Stream 1. Non-refundable down payment
In a typical rent-to-own arrangement, the tenant buyer puts a non-refundable deposit down (a minimum of 5% of the purchase price at Ownership Solutions) in exchange for the option to purchase the house at an agreed price at the end of the term, usually 2 to 3 years (most commonly 3 years at Ownership Solutions).
If the agreement does not specify that such down payment is used for the purchase of the option right, the investor is required to report it as income as the amount is non-refundable.
However, if the agreement specifies that the non-refundable deposit is to be used towards the purchase of the property at the end of the term, the Income Tax Act (ITA) allows the investor to report it as capital gain in the year he receives the money.
In most rent-to-own option agreements I have worked with, they clearly specify that the down payment is to be used to pay for the purchase. Therefore it’s most likely the investor can report it as a capital gain in the year he receives this down payment.
Stream 2: Rent and rent credit
During the term of the rent-to-own arrangement, the tenant buyer is required to pay rent. A portion of this rent is then credited toward the ultimate purchase price as agreed on in the option agreement.
For the regular portion of the rent payment, the investor is required to report it as rental income.
As for the amount of rent credit, if the agreement specifies that it is used to maintain the option right and credited towards the future purchase, similar to the non-refundable deposit, the amount can be reported as a capital gain. Otherwise, the rent credit should be reported as income in the same year.
The investor should be careful with respect of drafting up the agreement specifically to the rent credit. One rent-to-own expert had expressed his concern that if the rent credit was not part of the lease agreement, the landlord investor may not be able to go after this amount in case of tenant default.
Stream 3: Purchase option at the end
If the tenant buyer decides not to exercise his option, all the reporting has been completed the year the money is received.

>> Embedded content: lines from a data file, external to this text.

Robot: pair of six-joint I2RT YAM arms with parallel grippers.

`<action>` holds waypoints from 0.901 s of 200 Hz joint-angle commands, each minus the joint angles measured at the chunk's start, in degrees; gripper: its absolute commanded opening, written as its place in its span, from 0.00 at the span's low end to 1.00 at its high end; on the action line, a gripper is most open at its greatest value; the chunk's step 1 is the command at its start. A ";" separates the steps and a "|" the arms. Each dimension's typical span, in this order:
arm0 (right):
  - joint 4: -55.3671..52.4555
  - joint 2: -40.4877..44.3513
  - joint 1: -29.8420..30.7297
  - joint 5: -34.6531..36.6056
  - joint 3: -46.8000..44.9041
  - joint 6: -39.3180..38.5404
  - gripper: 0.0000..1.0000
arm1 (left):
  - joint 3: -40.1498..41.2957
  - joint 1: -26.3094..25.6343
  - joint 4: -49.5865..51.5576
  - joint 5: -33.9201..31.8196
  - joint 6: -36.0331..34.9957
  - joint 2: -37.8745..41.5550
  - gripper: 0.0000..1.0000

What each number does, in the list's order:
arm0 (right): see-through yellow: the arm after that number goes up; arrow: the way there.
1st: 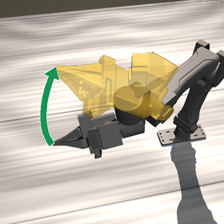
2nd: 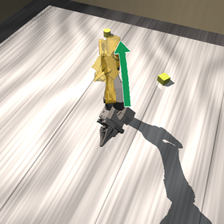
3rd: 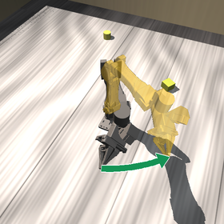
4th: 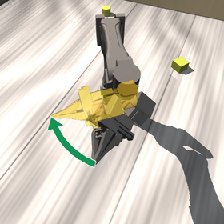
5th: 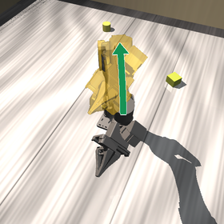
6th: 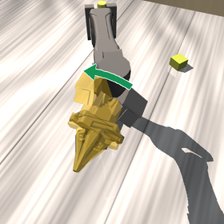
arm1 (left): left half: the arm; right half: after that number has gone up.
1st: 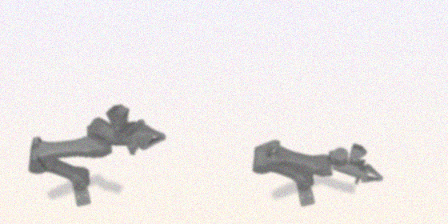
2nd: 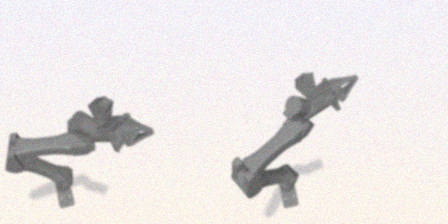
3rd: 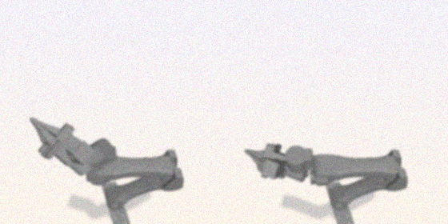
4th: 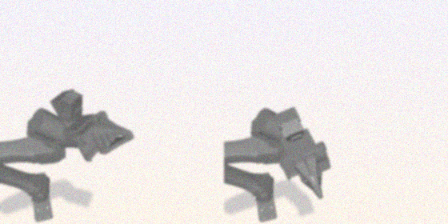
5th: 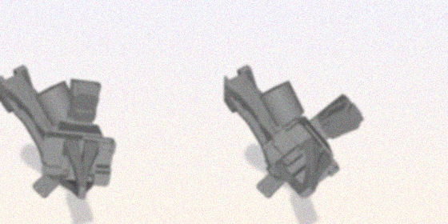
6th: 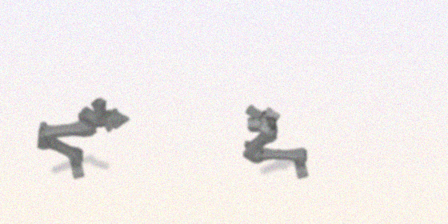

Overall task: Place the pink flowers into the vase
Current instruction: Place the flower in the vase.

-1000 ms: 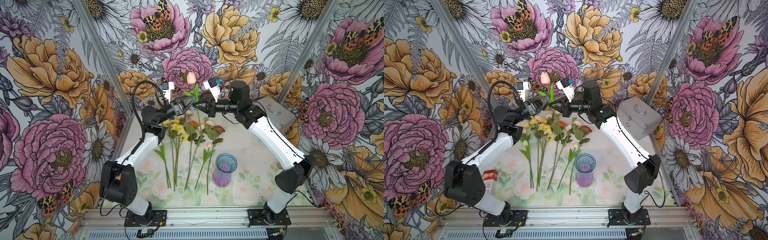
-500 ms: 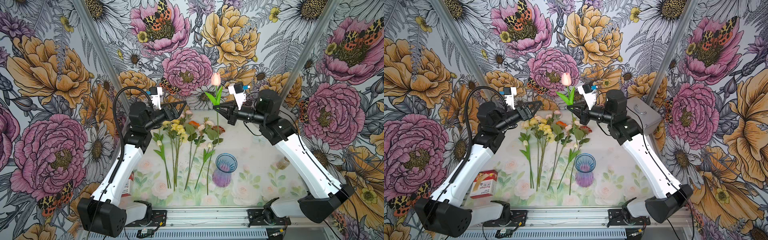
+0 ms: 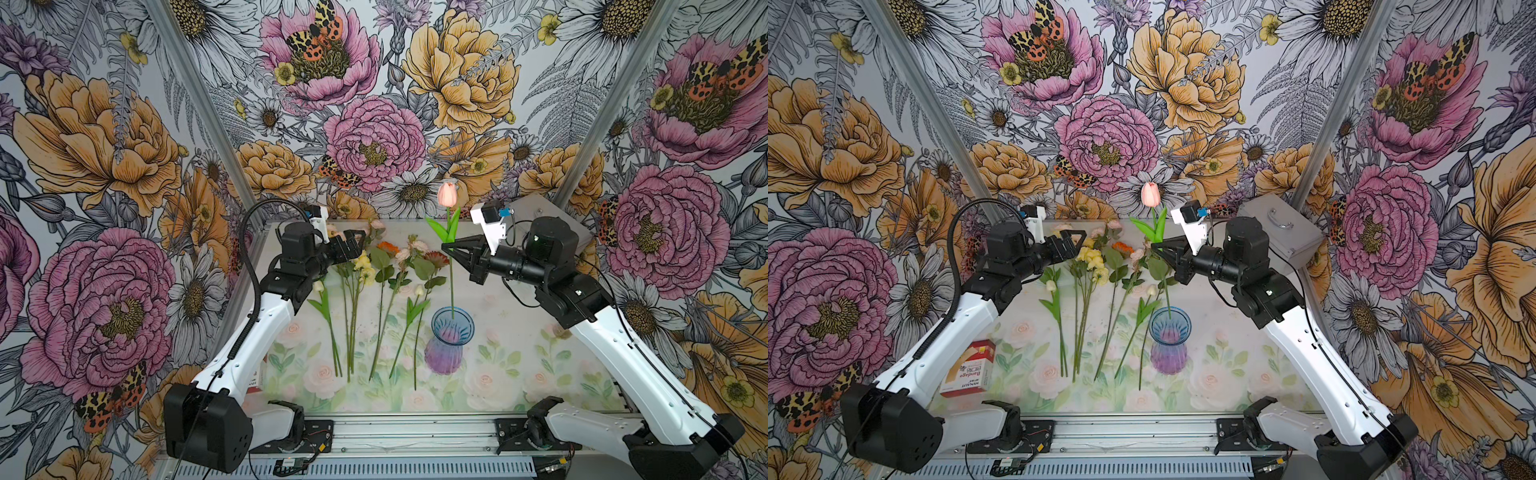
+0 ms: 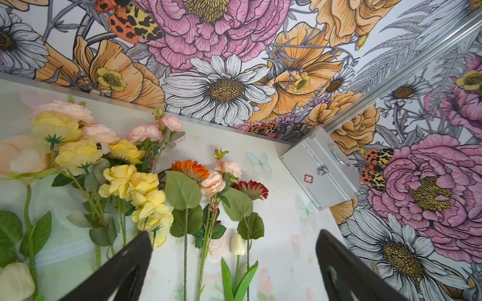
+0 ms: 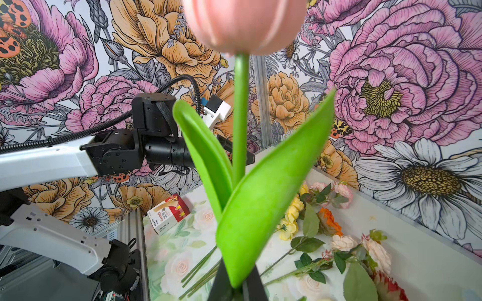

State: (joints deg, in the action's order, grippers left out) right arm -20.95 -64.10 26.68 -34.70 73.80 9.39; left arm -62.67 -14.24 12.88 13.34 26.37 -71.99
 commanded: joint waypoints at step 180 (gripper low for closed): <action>26.07 18.33 5.40 13.45 -40.13 -2.72 0.02 | 2.19 -2.10 -0.15 -7.19 -3.26 -2.94 0.99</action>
State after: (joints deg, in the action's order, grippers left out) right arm -2.92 -47.83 31.46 -23.64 36.77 6.74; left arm -61.10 -15.90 13.17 7.35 24.84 -74.37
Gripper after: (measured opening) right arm 0.076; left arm 0.987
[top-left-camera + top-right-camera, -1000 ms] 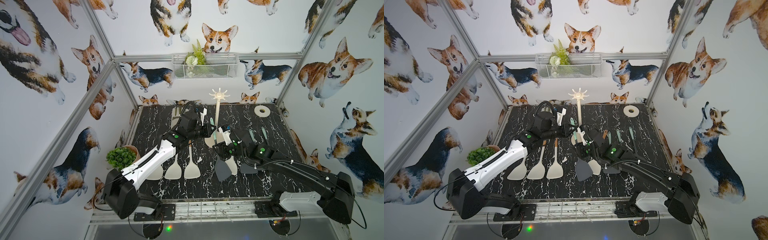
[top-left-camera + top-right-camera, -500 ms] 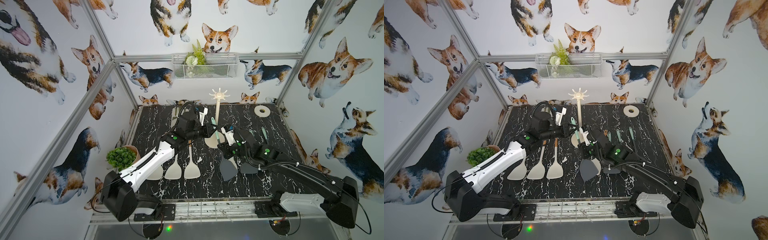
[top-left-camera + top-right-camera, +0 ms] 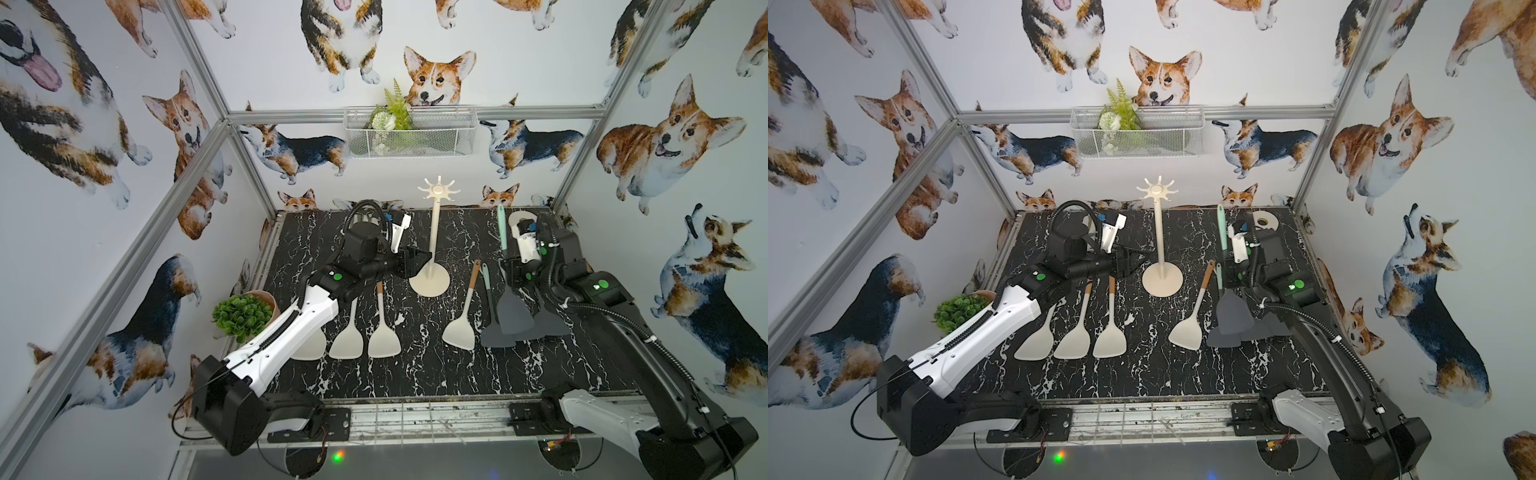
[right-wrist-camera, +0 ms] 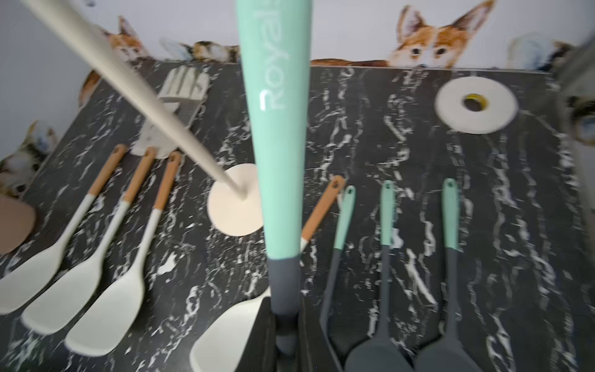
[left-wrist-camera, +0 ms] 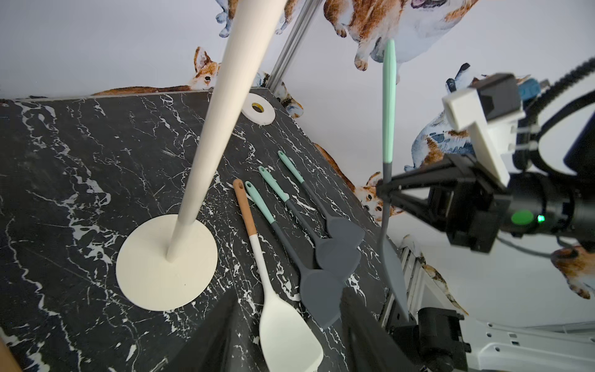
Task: Take the spatula off the kitchen utensil rack
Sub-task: Place the spatula at the center of the board.
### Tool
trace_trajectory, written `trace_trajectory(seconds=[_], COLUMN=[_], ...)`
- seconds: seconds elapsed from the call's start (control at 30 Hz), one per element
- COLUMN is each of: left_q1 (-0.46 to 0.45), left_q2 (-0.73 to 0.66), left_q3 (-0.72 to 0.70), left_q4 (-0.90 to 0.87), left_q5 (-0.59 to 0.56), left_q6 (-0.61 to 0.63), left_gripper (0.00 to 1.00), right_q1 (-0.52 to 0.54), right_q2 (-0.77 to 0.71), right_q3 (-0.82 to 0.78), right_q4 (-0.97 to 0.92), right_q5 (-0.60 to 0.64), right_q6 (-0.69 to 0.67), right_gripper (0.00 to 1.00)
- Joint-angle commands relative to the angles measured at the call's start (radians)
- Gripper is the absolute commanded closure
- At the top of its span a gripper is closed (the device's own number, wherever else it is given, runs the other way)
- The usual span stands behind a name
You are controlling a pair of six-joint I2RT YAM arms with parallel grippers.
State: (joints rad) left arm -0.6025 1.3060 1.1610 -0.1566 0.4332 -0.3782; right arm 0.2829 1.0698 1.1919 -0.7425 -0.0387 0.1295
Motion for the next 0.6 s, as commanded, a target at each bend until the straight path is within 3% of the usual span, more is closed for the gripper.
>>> trace_trajectory(seconds=[0.0,0.13,0.33,0.5,0.57], left_q1=[0.010,0.015,0.014,-0.038,-0.066], left_q2=[-0.034,-0.065,-0.101,-0.108,-0.109], left_q3=[-0.021,-0.052,-0.095,-0.105,-0.108], left_q4=[-0.068,-0.086,-0.081,-0.100,-0.108], left_q5=[-0.008,-0.011,-0.023,-0.084,-0.105], left_q6=[0.129,0.183,0.224,0.286,0.303], left_gripper=[0.45,0.45,0.44,0.43,0.43], right_q1=[-0.098,-0.163,-0.301,-0.420,-0.442], right_q2=[0.069,0.188,0.268,0.250,0.231], right_q3=[0.062,0.112,0.131,0.065,-0.002], right_q4=[-0.139,-0.218,-0.272,-0.207,-0.111], right_q5=[-0.021,0.087,0.104,0.188,0.298], right_q6=[-0.199,-0.332,-0.389,-0.442,-0.442], right_gripper=[1.00,1.00,1.00,1.00,1.00])
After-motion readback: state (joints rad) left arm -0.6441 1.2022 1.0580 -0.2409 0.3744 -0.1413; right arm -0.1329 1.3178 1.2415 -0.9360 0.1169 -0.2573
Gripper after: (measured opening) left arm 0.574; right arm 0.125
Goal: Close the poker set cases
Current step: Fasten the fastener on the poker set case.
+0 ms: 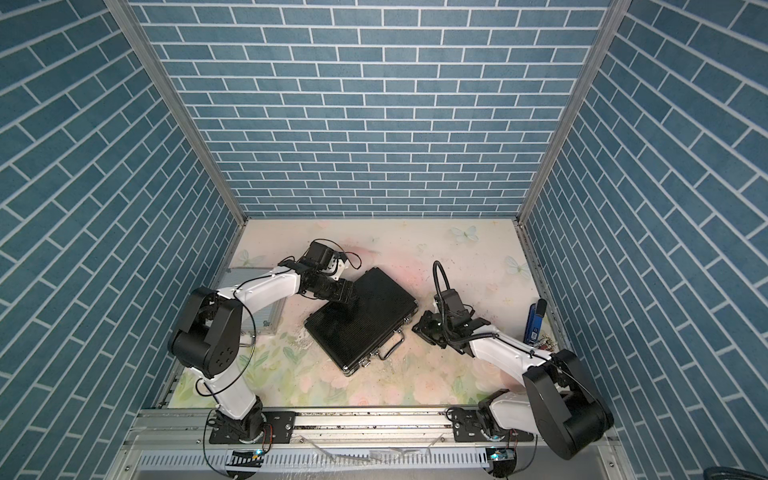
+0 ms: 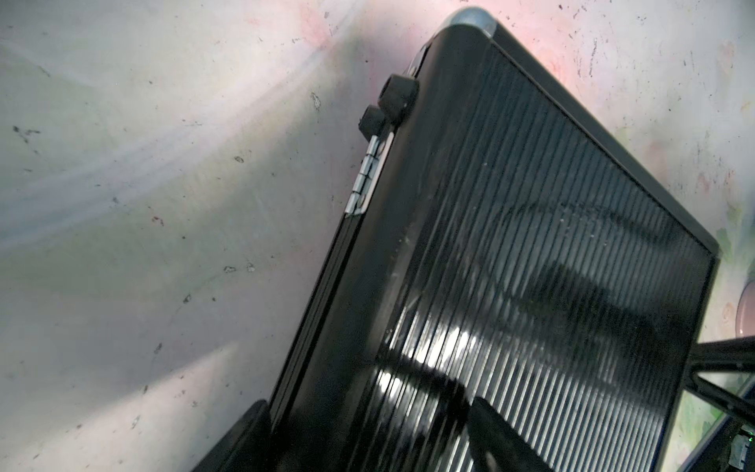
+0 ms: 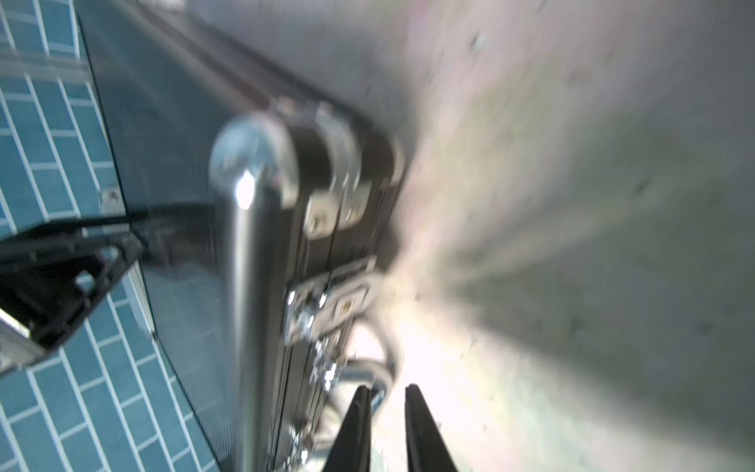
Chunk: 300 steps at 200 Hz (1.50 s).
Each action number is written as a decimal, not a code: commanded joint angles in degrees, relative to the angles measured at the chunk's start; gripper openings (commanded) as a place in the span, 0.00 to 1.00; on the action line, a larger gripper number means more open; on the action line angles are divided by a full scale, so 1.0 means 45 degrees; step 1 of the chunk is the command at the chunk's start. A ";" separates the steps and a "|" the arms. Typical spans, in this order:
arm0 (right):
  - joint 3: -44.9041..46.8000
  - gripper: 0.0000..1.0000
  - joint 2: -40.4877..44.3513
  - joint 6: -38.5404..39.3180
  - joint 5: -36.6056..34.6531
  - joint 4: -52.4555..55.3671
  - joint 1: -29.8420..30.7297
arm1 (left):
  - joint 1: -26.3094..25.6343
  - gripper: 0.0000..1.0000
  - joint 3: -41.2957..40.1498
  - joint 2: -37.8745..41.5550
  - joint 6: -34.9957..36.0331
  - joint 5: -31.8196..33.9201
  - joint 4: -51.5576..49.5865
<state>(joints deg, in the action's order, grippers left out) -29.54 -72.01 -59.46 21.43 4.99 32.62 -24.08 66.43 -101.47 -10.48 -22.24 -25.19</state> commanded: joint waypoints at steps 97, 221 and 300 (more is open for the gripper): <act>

Nothing further is required.
If the tenant buyer proceeds with the purchase, the investor is required to do the following:
- For the years the investor has reported the non-refundable deposit and rent credit as capital gains, the investor is required to file an amended return to reduce the capital gain to zero.
- In the year the tenant buyer exercises the option to purchase the house, the investor is required to report the sum of non-refundable down payment, the rent credit, together with the actual cash proceeds from the sale as the sale price, less the cost of the acquisition of the house as capital gain.
That’s all you really need to know about rent-to-own taxation. You should be able to determine whether your rent-to-own transactions are a business or capital in nature, and understand how to report each of the three types of income received during the transaction.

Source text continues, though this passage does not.